Monday, September 18, 2017

Fed-up Illinois legislators head for the exit in big numbers

The Chicago Sun-Times reports:
Illinois residents aren’t the only ones throwing up their hands at the gridlock and increasingly polarized politics that have defined state government in recent years. More and more, fed-up and frustrated Illinois legislators are heading for the exits.

More than two-dozen legislators — about 15 percent of the General Assembly — have either resigned months into the current session or said they won’t seek re-election. They are Democrats and Republicans, rank-and-file moderates and those in leadership posts, including House Majority Leader Barbara Flynn Currie, who said last week that she’s ending her nearly 40-year legislative career when her term expires.
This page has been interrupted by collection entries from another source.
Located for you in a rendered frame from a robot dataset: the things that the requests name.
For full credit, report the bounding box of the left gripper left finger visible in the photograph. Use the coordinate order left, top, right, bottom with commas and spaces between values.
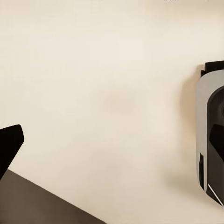
0, 124, 24, 180

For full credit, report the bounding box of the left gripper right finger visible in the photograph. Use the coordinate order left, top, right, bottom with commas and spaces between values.
209, 124, 224, 162

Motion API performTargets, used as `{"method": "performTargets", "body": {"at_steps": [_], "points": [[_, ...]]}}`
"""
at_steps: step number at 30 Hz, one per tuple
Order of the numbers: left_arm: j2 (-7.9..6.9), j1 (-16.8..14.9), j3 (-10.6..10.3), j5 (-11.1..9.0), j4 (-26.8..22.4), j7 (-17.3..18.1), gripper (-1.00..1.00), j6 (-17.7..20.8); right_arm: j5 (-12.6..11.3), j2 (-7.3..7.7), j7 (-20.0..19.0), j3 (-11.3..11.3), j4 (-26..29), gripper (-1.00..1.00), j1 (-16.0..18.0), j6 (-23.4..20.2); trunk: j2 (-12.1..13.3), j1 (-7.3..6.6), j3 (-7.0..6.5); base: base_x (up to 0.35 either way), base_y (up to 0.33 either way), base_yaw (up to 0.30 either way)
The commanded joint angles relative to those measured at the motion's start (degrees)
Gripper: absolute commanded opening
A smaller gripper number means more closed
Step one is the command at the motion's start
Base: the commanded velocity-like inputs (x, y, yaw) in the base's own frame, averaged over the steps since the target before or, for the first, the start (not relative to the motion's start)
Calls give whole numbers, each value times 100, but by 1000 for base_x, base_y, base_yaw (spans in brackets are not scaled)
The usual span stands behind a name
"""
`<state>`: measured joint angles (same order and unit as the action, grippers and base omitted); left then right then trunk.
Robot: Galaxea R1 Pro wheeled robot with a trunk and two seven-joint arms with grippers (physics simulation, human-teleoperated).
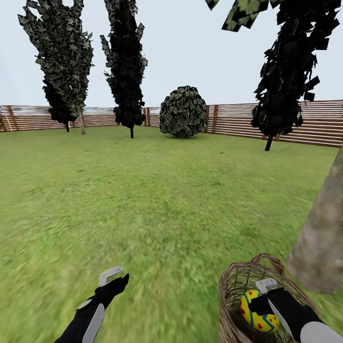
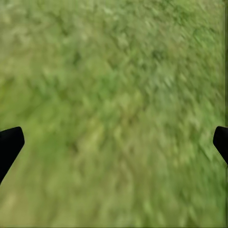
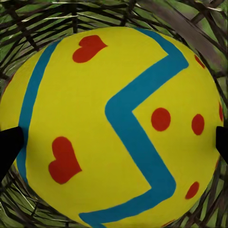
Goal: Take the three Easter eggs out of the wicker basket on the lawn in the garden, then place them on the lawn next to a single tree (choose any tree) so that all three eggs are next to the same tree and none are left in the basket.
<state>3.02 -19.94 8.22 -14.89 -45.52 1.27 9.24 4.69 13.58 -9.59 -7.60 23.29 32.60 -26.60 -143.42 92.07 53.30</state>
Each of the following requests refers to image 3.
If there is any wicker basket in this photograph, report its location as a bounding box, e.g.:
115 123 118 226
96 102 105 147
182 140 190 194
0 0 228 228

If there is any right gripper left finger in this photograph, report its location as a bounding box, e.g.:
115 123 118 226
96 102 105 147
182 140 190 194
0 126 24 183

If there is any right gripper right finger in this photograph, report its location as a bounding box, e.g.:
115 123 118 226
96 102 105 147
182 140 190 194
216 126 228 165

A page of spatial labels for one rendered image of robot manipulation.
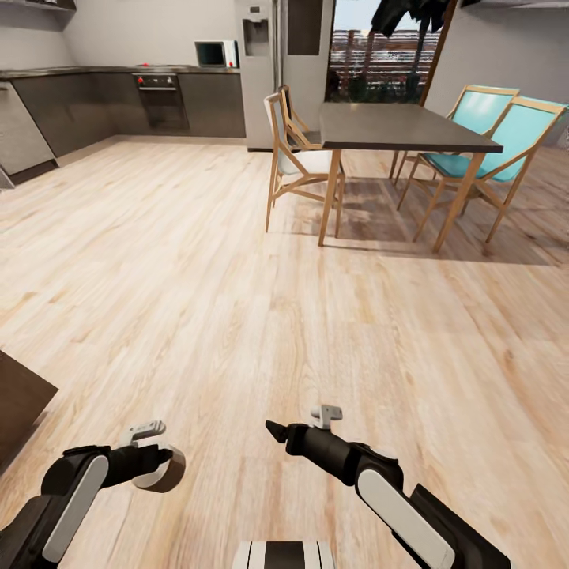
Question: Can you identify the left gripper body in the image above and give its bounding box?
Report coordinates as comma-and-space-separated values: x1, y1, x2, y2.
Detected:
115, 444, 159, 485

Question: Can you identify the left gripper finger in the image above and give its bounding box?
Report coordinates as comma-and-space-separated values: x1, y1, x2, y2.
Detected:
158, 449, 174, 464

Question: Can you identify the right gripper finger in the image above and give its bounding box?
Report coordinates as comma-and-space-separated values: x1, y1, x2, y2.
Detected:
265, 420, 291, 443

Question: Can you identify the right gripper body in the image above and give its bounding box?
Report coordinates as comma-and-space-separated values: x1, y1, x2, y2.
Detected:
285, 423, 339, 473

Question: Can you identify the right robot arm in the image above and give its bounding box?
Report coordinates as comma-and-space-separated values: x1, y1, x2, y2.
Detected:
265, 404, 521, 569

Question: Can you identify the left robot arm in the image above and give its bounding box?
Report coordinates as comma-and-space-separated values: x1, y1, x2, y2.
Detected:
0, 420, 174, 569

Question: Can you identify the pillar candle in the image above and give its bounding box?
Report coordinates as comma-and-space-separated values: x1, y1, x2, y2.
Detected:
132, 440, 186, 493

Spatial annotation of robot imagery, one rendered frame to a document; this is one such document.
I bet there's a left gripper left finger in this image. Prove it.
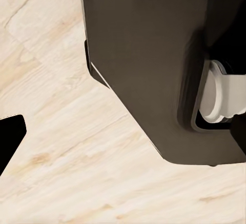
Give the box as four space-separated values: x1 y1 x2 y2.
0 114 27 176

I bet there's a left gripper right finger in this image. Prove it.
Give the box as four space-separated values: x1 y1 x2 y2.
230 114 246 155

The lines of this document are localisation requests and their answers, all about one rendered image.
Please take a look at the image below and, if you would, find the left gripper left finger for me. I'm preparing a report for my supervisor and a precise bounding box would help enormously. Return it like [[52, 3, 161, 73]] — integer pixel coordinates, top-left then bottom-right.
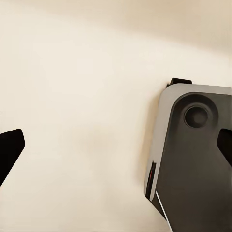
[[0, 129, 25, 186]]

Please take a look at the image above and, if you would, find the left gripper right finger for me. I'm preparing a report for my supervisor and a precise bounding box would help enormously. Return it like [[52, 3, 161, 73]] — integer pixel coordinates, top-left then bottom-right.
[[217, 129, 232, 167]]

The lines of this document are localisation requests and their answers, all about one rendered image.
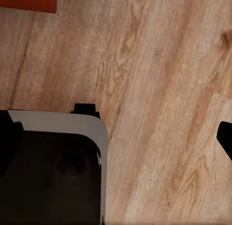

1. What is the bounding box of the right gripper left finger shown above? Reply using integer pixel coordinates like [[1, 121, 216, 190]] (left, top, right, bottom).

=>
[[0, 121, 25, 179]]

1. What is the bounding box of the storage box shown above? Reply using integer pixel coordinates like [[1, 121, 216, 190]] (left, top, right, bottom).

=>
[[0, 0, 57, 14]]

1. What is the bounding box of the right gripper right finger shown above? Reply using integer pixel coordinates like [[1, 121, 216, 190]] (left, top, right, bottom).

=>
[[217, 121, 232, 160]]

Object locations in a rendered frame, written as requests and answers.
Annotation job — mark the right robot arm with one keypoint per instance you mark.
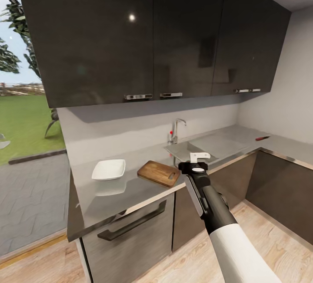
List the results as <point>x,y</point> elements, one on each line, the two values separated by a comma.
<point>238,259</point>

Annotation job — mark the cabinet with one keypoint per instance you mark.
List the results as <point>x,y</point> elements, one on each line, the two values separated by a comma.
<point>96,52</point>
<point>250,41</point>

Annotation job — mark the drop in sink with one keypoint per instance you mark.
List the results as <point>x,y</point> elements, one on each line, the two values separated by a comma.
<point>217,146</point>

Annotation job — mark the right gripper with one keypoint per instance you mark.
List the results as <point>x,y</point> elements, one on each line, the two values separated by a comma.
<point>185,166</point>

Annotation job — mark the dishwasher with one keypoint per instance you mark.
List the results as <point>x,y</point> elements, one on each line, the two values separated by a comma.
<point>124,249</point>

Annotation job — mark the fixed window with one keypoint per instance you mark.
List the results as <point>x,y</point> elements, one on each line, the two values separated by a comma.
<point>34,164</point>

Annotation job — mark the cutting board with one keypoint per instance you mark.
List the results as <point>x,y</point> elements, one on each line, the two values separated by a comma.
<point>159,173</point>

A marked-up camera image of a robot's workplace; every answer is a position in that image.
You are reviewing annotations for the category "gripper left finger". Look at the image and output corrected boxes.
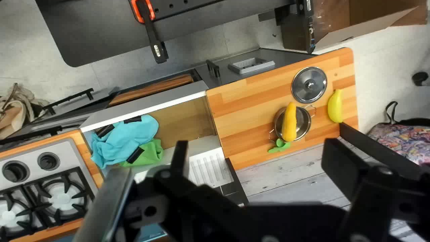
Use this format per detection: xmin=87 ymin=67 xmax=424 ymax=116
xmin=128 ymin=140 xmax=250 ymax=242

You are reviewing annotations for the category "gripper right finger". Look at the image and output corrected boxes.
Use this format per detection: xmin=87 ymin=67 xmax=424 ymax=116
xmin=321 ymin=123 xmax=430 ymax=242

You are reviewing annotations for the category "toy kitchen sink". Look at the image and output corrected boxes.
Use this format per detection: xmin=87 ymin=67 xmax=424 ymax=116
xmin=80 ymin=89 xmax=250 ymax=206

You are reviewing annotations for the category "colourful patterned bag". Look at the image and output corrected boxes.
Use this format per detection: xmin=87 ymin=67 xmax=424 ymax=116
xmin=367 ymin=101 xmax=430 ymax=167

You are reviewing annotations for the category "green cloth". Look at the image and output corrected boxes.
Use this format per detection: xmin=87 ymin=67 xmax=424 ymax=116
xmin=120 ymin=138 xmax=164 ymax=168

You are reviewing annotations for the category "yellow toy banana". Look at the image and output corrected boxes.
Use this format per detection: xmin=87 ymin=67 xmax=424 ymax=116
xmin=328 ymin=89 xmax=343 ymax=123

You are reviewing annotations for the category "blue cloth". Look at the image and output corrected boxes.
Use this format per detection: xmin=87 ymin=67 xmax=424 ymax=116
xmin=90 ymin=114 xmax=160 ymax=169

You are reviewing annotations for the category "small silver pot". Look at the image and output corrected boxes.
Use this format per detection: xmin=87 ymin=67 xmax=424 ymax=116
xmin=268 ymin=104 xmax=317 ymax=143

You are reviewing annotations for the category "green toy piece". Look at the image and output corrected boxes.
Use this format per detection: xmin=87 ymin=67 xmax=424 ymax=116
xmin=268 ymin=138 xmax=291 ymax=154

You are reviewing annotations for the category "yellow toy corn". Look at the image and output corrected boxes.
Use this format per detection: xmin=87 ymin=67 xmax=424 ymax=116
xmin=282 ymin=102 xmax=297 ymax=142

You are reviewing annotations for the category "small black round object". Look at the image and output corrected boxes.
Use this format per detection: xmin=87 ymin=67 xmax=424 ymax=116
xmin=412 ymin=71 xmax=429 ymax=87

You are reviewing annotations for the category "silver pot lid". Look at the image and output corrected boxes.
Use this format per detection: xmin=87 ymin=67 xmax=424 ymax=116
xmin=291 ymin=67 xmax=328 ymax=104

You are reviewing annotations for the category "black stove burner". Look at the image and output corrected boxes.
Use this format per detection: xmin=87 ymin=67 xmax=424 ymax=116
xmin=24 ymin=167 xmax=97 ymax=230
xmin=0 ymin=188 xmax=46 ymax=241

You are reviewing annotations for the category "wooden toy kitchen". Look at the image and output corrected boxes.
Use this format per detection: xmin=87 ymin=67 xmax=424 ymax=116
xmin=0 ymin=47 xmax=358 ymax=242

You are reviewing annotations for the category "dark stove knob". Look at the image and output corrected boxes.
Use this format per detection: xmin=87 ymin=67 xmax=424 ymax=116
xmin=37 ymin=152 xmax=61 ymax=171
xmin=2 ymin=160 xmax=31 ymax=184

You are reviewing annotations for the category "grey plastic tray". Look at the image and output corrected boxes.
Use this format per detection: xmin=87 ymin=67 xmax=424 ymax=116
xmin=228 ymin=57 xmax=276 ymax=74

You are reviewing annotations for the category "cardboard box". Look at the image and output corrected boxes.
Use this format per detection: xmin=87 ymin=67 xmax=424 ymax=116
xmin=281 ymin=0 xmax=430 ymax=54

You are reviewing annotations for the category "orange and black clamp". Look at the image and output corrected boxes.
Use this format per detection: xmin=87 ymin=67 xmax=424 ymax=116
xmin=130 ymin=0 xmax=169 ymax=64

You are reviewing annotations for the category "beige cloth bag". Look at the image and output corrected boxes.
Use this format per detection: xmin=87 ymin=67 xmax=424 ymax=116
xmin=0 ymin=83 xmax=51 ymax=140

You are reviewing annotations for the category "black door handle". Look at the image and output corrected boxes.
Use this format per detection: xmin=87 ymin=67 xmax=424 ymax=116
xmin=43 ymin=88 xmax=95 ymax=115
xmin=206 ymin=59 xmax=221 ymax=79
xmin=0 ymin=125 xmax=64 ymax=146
It’s an exodus that longtime Statehouse observers say is unusual not just for the high number of lawmakers leaving, but for the reasons many legislators are giving: frustration with not being able to reach compromises, the stress of the two-year budget impasse that only recently ended, year-round campaigning and a public that’s grown more hostile and vocal.

“There is a toxic environment. People seem to not be able to get along, even outside of the Capitol,” said retiring Republican state Rep. Steve Andersson. “That’s not a good environment, and that’s not an environment I want to be a part of.”
The struggles of Blue America.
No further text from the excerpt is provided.